Reconnaissance par la France de l'État de Palestine : la Cisjordanie toujours grignotée par les colons israéliens
Sur les collines verdoyantes de Cisjordanie, des drapeaux d'Israël flottent ostensiblement dans les 140 colonies installées. Depuis les attaques du 7 octobre 2023, le rythme des constructions s'accélère, et le gouvernement vient d'annoncer 22 nouvelles implantations. Certaines existent déjà mais n'étaient pas encore reconnues, comme celle d'Havot Yair. Les habitants pourront désormais profiter du réseau d'eau, d'électricité et de fonds israéliens.
Sarah Ziberberg s'y est installée il y a cinq ans, en face d'un village arabe dont on entend le muezzin. "Ça ne me dérange pas de l'entendre. Je prie de mon côté et ils peuvent prier aussi de leur côté", dit-elle. Pour cette jeune maman de trois enfants, comme pour sa voisine, venir habiter sur ces terres disputées semblait une évidence. "Quand je regarde autour de moi, je vois beaucoup de souvenirs et d'héritages du judaïsme. Ici, il y avait un village juif, là aussi, et je sens que je suis revenue là où mes aïeux habitaient avant que les musulmans ne s'installent", raconte-t-elle.
Des colonies illégales selon la Cour de justice internationale
Les constructions sont portées par des promoteurs immobiliers militants, qui vantent leur réalisation pour y attirer toujours davantage de familles. "À l'origine, quatre familles sont venues ici. Tout autour, c'était vide. Et maintenant, il y a 150 familles", se réjouit Sarah. Mais selon la Cour de justice internationale, ces colonies sont illégales et les accrochages sont fréquents. Il y a quelques jours encore, des colons radicaux ont mis le feu à des habitations arabes près de Ramallah.

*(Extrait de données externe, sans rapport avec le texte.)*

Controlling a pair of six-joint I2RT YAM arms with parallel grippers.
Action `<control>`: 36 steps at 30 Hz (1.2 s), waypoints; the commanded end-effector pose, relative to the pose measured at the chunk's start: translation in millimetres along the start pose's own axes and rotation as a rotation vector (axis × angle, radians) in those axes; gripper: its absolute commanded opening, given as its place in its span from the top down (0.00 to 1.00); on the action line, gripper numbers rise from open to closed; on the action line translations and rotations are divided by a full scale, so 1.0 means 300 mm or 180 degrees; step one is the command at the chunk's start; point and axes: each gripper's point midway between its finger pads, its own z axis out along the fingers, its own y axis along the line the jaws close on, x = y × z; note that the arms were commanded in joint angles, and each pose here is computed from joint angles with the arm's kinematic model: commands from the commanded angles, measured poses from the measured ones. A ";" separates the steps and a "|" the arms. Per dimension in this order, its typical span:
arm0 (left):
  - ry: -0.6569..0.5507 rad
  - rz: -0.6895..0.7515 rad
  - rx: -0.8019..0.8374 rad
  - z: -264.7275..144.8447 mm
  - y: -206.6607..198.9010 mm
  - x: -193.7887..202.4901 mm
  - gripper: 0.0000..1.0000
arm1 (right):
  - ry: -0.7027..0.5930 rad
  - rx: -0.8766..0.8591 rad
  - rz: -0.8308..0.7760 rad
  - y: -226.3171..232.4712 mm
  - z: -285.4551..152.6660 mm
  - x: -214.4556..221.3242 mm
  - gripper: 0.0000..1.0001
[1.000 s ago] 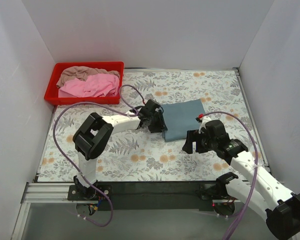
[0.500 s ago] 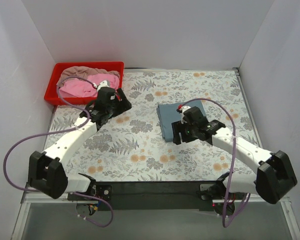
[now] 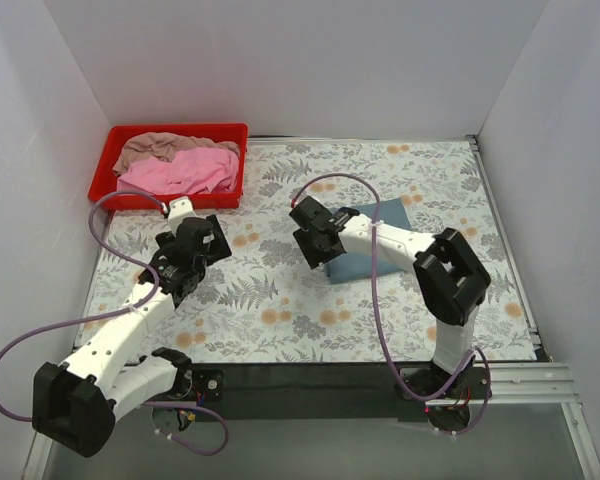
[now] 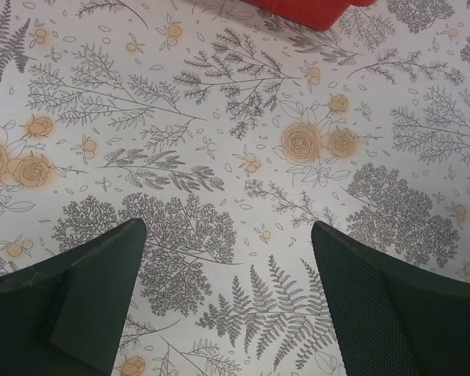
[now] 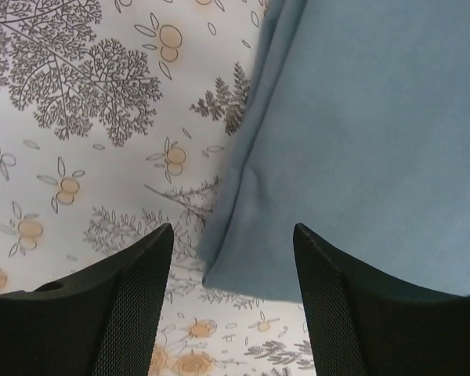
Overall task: Fold and stack the t-shirts
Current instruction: Neatly place the folded tshirt to the corner
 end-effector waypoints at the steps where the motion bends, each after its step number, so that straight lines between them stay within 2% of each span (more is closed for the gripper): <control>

Sefi Geldsoar le déplore, même si le jeune père de sept enfants revendique un choix politique, quand il a planté son drapeau à Nofei Prat, une autre colonie en passe d'être légalisée. Il défend ardemment le projet des 22 nouvelles colonies, même s'il manque d'ambition à son goût. "J'espère qu'il y aura des centaines et des milliers de colonies. Parce que je veux pouvoir donner une maison à chacun de mes enfants, que la maison soit la leur. Car cet endroit doit être le lieu où les juifs se sentent chez eux et qu'ils puissent se sentir eux-mêmes", argue-t-il.

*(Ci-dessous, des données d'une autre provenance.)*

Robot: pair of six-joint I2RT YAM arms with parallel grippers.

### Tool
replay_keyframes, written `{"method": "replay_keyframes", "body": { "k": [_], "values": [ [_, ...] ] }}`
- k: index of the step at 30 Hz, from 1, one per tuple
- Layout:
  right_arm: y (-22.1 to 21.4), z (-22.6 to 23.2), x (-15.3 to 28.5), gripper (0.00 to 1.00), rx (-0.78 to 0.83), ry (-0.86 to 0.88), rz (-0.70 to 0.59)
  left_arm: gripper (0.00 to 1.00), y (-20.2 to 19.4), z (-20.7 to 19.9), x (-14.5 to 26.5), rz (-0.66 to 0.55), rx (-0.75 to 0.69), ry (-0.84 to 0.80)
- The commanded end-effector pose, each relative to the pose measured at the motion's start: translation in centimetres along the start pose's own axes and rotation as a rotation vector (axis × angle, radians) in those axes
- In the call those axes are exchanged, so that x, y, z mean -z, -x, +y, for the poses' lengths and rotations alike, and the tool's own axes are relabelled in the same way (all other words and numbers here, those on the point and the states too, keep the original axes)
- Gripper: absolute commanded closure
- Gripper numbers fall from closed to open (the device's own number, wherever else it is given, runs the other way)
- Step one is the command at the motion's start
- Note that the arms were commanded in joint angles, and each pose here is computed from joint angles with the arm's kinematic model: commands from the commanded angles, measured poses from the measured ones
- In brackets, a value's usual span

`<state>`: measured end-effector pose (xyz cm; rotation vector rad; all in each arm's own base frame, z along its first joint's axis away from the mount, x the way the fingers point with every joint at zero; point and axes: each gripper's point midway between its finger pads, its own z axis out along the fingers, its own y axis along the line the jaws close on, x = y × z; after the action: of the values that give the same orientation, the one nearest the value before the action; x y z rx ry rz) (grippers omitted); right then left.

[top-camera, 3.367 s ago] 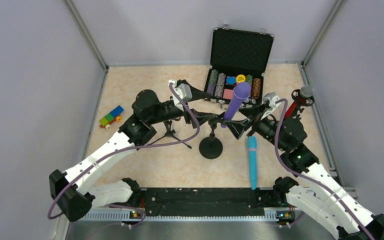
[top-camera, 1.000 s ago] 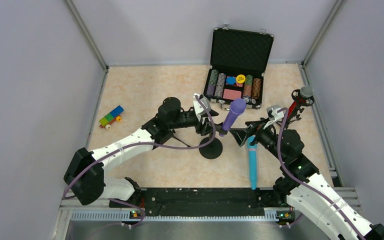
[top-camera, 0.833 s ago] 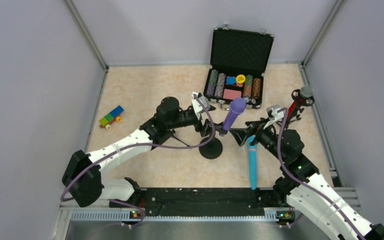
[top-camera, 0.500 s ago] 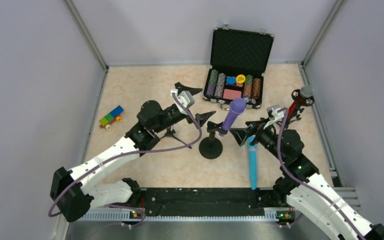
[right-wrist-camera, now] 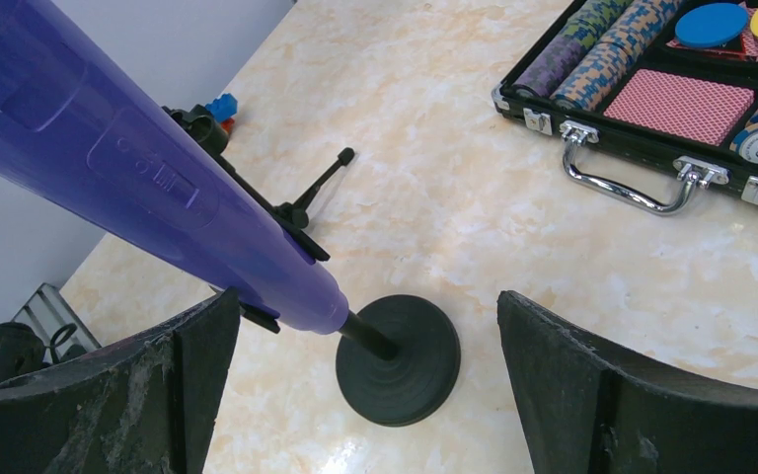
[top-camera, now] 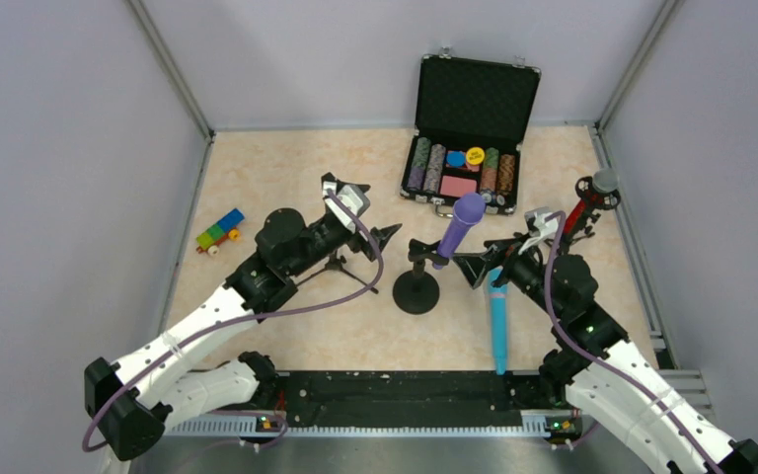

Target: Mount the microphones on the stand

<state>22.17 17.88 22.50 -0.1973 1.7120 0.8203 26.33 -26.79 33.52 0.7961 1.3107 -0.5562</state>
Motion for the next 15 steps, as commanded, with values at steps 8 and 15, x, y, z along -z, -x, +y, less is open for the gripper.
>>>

France Télévisions propose à Sefi d'aller confronter son point de vue aux Bédouins installés à 5 kilomètres de là, et qui pourraient être délogés pour construire l'une des nouvelles colonies. "L'État leur construira un bon quartier plus loin. Là-bas", dit-elle.
Dialogue de sourds entre colons juifs et Palestiniens
Le colon juif et l'éleveur arabe ne s'étaient jamais rencontrés. Sous la tente traditionnelle, malgré le thé de bienvenue, le ton monte rapidement. "Toi et moi, on est des êtres humains. Comment tu peux dire que c'est à toi ? Mon frère, ce n'est pas à toi. Ces terres sont à nous. (...) Il peut construire des maisons, il peut amener du béton, faire des immeubles, de belles fenêtres et tout. Et moi, je n'ai pas le droit", avance Ibrahim Abu Dahouk, un Bédouin installé à Nofei Prat. Le dialogue de sourds est interrompu par l'appel à la prière, au coucher du soleil. Un moment suspendu qui réunirait presque les deux hommes, l'un tourné vers la Mecque, l'autre vers Jérusalem.
"L'objectif du gouvernement israélien est de doubler le nombre de colons en Cisjordanie pour passer de 500 000 à 1 million. Cette colonisation débridée risque de tendre un peu plus les relations entre Israël et une grande partie de la communauté internationale", explique Valéry Lerouge, envoyé spécial en Cisjordanie.